In comparison, Coca-Cola’s 3% growth in America shows the saturation level of the market. Developing economies such as Thailand and India, along with mature markets like Latin America, showed the company’s highest growth percentages. Currency devaluation has affected the revenue figures of both Coca-Cola and Pepsi, as each saw just a 1% growth.
Sodastream International Ltd (NASDAQ:SODA)’s homemade soda machines require CO2 tanks to convert water into soda water. Like propane, CO2 tanks need to be refilled—and close to 40% of the company’s revenue comes from refill sales. If customers don’t continuously refill their tanks, overall sales could suffer along with their share price. The gas exchange has become less of a problem for US in the last quarter, however. “Consistency” is the key word here as Soda Stream has continuously meets the expectations of its stakeholders for the past few years, as implied by the company’s increasing earnings-per-share figures. In a short time span it has been able to match up with the giants of the highly concentrated beverage industry.
Distribution and marketing
Soda Stream’s products are now available at more than 60,000 retail stores in 45 countries around the world, including 15,000 retail stores in the United States. The company looks to further develop its presence in the retail network in the remainder of the year by expanding its association with Wal-Mart Stores, Inc. (NYSE:WMT) and plans to launch campaigns on both QVC and the Home Shopping Network as well. The recent partnership with Samsung to incorporate carbonation technology into high-end refrigerators could also help to drive growth for consumers who don’t want a separate appliance in their kitchens. Samsung has already launched its new refrigerators at Best Buy Co., Inc. (NYSE:BBY) and will widen its launch in coming days. This will allow SodaStream to extend its shelf space in a country where almost 70% of the market is occupied by Coca-Cola and Pepsi.
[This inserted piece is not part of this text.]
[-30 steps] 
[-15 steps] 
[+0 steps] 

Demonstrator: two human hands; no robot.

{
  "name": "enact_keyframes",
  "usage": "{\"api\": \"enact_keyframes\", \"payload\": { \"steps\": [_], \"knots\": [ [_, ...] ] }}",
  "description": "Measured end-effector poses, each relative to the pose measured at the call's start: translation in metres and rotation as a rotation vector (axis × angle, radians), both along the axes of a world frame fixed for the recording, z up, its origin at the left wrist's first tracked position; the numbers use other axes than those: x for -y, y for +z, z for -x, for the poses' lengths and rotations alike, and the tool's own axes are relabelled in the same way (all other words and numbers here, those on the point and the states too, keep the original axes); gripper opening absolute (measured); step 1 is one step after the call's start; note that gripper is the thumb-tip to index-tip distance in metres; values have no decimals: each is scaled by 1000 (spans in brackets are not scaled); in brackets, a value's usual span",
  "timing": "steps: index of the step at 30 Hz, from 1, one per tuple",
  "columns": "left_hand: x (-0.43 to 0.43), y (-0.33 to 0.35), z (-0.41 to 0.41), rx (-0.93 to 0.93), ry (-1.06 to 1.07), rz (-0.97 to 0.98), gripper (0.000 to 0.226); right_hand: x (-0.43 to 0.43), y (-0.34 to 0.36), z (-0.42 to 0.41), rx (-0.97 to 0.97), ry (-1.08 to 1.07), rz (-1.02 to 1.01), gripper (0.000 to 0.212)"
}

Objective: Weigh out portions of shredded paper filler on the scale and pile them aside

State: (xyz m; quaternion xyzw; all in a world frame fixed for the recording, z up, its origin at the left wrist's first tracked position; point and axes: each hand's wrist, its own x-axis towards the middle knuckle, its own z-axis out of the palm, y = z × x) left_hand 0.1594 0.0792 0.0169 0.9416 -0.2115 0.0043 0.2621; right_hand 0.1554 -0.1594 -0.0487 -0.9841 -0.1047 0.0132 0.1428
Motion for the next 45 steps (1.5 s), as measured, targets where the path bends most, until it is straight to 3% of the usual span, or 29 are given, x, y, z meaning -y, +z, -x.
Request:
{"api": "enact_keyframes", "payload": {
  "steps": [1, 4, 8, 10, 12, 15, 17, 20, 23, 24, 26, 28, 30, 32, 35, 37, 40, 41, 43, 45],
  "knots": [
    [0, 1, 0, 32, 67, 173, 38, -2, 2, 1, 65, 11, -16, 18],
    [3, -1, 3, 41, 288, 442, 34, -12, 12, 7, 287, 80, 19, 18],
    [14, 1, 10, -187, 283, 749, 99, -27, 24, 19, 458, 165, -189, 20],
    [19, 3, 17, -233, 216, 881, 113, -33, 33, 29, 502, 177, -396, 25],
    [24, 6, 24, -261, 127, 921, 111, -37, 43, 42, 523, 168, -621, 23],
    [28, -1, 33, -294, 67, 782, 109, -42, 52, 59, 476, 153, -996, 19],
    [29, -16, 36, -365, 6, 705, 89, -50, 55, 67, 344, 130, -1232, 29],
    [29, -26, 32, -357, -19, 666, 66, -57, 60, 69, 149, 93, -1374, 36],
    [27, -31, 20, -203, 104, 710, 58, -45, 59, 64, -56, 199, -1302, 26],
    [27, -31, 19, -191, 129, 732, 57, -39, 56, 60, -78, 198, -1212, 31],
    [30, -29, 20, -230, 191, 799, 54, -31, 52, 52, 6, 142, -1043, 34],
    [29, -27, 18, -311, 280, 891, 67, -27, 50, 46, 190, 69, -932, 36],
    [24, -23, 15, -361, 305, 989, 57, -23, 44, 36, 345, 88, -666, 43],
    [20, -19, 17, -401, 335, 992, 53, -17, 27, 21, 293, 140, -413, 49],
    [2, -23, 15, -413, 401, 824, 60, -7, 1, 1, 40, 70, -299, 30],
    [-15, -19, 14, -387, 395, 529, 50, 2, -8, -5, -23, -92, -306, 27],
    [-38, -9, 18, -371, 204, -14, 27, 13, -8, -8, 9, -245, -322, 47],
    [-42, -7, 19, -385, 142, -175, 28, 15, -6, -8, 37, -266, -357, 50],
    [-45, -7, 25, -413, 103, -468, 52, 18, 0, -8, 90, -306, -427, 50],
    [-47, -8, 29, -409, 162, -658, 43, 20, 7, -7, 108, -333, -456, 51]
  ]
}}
Unique and creative marketing will be guiding the company’s revenues in the current year, including having celebrities talk about their passion for the product and partnering with companies like Kraft Foods Group Inc (NASDAQ:KRFT). Strong sales were seen during the Super Bowl and the company intends to create further awareness during the holiday season. Competing with this, Coca-Cola has adopted a worldwide “Crazy for Good” campaign as well as promotions centred on “Coke with Meals.”
Parting thoughts
Sodastream International Ltd (NASDAQ:SODA) is looking at the long run and aims to replace the drinkers of Coca-Cola and Pepsi with its soda brands. It looks forward to selling more soda machines even though the product has less gross margin than the company’s competitors. Nothing can stop it from penetrating a once-impenetrable market and set its stock soaring high.
The simple carbonation technology, natural soda, two-thirds fewer calories and an extensive marketing campaign offer an intriguing opportunity for growth that could very well disrupt the soda industry. This is a game changing company that is here to stay!